▶ _WORK REQUEST_
What lines of the listing include the string "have"? Show them all.

::: DATASET CONTENT

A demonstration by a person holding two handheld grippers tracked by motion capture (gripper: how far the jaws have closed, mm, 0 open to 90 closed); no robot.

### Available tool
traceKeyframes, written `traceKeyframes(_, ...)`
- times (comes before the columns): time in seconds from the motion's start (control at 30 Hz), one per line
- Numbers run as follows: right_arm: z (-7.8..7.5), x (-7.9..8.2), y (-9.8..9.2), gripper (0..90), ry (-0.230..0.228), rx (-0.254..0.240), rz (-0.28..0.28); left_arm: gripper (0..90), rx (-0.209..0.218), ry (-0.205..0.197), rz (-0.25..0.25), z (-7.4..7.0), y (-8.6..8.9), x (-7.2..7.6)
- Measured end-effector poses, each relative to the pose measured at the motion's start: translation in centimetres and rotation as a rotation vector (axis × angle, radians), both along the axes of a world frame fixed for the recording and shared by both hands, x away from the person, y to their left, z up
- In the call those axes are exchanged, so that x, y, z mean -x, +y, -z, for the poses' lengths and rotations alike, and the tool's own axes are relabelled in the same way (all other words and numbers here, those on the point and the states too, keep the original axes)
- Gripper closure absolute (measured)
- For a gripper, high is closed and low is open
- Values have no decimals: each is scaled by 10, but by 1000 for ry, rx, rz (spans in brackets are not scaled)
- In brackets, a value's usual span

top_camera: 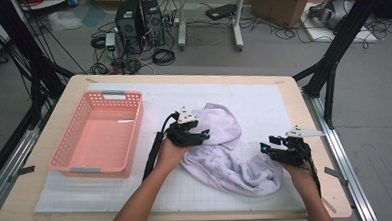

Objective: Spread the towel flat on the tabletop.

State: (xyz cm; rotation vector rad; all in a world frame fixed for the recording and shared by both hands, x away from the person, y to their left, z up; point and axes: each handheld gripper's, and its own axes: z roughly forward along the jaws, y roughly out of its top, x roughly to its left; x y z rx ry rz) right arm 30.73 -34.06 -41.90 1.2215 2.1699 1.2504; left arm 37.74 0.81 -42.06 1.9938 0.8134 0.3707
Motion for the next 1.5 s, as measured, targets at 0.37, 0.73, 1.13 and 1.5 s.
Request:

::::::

▶ _RESPONSE FOR THIS EXERCISE_
A demonstration by a person holding two handheld grippers tracked by motion capture (gripper: how far the jaws have closed, mm, 0 open to 90 closed); no robot.
- Values have no decimals: each is scaled by 10, but by 1000 for ry, rx, rz (spans in brackets are not scaled)

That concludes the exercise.